Pictured above are the electoral consequences of 7% inflation for two consecutive years. The American voter is enormesly fickle. Trump got elected on a 49,8% plurality. Almost half the country actively wants him to fail. If China wants to sit back, do nothing, and win. They just can. Even if it takes the whole four years of Trump’s second term. 85% of their exports go to countries other than the US. Those will remain undisturbed. Just wait for the Presidential election to happen. Democrats are guaranteed to win it given the economic effects of the tariffs. Dems don’t care about the trade war and would be desperate to end it. Hell, you might even get an unequal treaty out of them! This would be the kind of propaganda win your regime can ride on for decades! A generation of Chinese children will be taught about this event as the paradigmatic example of the decadence and weakness of democracy.

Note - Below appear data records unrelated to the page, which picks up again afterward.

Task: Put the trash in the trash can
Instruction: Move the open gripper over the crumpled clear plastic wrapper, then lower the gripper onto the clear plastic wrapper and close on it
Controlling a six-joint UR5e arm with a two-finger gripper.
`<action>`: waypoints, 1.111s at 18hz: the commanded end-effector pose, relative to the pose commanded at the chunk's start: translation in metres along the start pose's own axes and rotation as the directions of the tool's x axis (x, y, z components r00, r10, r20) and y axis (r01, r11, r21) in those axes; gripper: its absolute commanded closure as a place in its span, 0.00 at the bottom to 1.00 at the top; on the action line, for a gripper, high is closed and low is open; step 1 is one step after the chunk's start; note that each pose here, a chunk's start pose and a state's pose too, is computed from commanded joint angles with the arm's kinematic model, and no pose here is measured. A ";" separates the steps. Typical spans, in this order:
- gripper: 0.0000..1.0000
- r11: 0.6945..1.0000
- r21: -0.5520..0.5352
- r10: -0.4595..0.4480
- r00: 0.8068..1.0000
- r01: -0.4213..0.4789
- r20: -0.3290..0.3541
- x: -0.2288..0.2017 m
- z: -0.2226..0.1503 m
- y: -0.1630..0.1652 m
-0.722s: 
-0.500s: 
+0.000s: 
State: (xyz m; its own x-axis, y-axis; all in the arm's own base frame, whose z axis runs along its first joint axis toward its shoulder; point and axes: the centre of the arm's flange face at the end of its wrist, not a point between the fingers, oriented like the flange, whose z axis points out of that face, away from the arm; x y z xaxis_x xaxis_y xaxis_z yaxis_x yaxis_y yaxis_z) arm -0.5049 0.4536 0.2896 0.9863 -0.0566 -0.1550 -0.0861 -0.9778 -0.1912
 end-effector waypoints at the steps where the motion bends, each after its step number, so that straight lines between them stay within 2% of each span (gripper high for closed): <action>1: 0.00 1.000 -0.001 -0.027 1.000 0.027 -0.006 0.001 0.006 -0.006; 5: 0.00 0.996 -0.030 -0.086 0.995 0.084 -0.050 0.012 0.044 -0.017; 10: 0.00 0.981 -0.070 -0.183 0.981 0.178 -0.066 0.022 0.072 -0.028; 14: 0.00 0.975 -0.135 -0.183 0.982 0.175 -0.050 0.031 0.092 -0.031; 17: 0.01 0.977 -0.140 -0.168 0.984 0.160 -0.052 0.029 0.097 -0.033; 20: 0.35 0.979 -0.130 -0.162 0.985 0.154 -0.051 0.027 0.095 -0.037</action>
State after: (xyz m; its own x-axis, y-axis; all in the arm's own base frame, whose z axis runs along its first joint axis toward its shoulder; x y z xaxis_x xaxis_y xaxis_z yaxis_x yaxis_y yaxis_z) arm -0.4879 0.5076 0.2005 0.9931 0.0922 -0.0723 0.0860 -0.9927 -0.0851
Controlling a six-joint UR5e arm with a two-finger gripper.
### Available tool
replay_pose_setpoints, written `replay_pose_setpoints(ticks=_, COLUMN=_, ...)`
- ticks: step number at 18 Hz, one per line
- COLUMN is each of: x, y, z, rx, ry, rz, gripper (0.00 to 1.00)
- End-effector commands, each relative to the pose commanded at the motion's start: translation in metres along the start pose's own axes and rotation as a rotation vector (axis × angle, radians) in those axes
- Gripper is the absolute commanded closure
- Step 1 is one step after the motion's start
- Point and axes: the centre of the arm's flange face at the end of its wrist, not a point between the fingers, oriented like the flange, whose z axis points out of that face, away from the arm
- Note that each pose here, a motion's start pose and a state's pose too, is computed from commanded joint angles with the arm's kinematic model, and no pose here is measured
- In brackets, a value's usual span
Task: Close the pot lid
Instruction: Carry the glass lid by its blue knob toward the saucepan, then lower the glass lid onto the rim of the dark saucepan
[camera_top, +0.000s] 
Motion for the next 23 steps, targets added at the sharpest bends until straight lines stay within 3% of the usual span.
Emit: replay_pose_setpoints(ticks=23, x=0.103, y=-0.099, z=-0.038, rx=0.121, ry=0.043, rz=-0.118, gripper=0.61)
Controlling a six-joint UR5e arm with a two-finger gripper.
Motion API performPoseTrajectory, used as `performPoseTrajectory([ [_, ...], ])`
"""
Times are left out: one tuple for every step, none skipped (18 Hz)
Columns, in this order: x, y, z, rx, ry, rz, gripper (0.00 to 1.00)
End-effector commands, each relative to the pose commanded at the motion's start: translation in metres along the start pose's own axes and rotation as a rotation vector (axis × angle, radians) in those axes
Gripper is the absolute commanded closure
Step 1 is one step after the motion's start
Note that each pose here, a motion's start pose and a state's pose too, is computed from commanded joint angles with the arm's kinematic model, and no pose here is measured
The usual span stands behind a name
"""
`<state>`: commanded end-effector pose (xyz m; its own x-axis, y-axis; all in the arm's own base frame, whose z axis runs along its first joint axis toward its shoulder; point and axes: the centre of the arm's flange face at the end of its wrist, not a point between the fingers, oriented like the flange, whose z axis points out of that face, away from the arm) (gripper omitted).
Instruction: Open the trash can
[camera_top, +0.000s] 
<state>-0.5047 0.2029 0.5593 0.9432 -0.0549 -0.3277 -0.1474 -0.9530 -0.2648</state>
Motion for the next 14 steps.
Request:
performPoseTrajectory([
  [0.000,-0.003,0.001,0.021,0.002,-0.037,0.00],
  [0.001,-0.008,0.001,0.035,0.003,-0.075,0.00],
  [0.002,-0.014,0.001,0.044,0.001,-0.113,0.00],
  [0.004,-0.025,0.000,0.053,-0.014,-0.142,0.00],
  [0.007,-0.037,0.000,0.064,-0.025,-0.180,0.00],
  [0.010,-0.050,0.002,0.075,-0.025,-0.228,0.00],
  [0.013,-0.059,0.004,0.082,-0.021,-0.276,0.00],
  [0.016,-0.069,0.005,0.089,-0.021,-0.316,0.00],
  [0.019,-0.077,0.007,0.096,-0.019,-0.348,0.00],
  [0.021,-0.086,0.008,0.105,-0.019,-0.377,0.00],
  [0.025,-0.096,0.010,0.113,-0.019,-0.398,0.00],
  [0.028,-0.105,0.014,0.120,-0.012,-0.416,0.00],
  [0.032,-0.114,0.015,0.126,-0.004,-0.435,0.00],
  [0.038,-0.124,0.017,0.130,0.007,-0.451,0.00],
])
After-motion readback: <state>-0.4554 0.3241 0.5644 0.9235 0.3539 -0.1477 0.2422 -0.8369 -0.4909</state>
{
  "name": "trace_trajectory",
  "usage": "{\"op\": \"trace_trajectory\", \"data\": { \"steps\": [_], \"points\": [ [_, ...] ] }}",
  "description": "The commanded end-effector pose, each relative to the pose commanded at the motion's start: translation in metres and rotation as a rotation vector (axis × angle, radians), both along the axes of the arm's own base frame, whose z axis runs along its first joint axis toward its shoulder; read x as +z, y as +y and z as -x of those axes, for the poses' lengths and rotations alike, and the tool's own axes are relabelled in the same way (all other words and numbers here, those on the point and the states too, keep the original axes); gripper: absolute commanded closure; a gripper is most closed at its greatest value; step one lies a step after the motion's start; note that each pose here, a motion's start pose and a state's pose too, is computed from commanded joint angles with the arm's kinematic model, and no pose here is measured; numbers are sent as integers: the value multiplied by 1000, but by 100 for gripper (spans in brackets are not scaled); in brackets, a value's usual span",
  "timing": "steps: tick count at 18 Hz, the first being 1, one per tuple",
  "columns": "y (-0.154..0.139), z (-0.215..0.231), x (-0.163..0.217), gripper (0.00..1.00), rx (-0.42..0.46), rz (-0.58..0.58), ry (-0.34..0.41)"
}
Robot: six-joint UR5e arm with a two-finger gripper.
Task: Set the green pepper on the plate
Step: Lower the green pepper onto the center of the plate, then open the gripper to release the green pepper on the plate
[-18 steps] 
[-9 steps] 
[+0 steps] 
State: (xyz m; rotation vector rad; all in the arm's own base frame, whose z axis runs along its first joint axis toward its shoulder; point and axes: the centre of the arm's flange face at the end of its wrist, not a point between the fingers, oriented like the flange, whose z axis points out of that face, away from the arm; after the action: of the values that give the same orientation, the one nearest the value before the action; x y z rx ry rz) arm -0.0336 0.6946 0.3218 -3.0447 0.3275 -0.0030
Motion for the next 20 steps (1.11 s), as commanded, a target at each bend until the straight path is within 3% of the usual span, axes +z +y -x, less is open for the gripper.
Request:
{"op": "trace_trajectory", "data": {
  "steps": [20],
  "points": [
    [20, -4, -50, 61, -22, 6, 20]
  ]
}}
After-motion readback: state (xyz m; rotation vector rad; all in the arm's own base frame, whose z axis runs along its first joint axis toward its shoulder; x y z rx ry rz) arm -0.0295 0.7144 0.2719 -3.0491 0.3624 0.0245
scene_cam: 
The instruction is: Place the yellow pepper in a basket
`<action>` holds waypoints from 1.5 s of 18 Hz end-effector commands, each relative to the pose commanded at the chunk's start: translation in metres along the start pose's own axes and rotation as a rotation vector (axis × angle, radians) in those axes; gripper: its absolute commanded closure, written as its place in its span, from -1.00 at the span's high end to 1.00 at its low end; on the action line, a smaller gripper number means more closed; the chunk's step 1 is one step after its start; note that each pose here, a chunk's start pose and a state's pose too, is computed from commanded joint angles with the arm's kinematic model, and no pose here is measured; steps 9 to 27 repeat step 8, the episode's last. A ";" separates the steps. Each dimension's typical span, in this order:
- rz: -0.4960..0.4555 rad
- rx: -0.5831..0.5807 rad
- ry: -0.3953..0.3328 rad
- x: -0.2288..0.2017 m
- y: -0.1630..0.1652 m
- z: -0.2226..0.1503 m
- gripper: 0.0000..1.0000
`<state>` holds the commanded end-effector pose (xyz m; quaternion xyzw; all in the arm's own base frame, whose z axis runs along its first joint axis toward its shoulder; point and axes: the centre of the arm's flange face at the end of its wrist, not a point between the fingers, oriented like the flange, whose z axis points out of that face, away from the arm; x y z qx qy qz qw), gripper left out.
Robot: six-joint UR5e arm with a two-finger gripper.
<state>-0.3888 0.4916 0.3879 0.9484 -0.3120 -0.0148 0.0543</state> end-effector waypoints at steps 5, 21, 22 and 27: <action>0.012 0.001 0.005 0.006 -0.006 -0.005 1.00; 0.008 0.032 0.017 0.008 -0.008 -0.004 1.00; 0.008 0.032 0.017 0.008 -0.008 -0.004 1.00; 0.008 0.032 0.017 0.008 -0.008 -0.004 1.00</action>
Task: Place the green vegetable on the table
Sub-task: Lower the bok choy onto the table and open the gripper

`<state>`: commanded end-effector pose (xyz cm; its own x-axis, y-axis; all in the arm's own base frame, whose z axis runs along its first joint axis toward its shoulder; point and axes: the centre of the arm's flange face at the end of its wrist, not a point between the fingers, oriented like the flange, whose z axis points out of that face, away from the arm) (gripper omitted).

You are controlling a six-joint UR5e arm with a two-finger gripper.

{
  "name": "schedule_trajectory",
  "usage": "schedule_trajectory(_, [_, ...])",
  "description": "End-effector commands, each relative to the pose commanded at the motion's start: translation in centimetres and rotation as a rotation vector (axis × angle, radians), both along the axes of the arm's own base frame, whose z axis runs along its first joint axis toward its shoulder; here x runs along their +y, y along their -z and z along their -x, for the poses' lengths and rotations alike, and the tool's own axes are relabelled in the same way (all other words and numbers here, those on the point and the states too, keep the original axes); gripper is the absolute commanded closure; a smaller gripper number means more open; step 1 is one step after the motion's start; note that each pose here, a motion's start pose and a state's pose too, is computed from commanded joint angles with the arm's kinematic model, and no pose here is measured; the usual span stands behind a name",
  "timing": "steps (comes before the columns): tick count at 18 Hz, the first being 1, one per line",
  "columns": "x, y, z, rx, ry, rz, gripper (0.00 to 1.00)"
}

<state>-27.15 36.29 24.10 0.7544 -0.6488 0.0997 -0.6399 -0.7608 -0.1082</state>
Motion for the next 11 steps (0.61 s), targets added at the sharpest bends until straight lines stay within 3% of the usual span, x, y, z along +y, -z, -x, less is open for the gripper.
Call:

It doesn’t have to last that long of course. If GOP congress members don’t want to get nuked in the Midterms, they’ll know to rob the baby of his toy before then. They may get primaried by MAGA challenges, but if you’re fucked either way you might actually make the good decision. In a pinch, you might vote for a bill between securing the primary and the general election. Good luck!
Trump decided to attack China where their strengths are, and America’s weakness lies.
Giving Up On Your Strength
So am I telling you that the US was doomed from the start in a confrontation with China? Is China right about America’s degeneracy? Anything but. America has the strongest alliance structure the world has ever seen. Compare this to the alliances of China. They got Russia at best. But those two are just as ready to eat each other’s carcasses. Besides, Russia already has plenty on its plate. This is not unrelated to America’s liberal democratic character. Because—call me naive!—democratic peace theory is unironically true. Despite the absence of a treaty like the USSR, US allies have stuck around because they know that alliances between liberal states are positive-sum arrangements.
At least so they were. The behavior of the United States has made this no longer so. First, the administration made it clear to Zelenskyy that their military support is contingent on the “cards” that you have. No loyalty. After that Vance’s disdain for Europe leaked to the public, alienating America’s most important ally. Finally, last week Trump revealed “retaliatory tariffs” on all the nations of the world. Without concern about whether they are allies or enemies. Now both Japan, Korea, and the EU are looking toward China to jointly respond against the United States. Instead of relying on its strength—its allies—the US squandered every tool it had to only to attack China in a way that seemed designed to guarantee a loss.
I wrote this section before I knew how much the Dow would drop today! Now I’m not so sure anymore.
The first paper I found suggests 3.9% GDP loss, eight Trump tariffs!
The original tariffs weren't designed to attack China, and seemed designed in a world where America would have been aiming to coordinate with Russia and China to divide spheres of influence equitably. The new anti China plan will have a lot of problems because it's obviously cobbled together from scraps.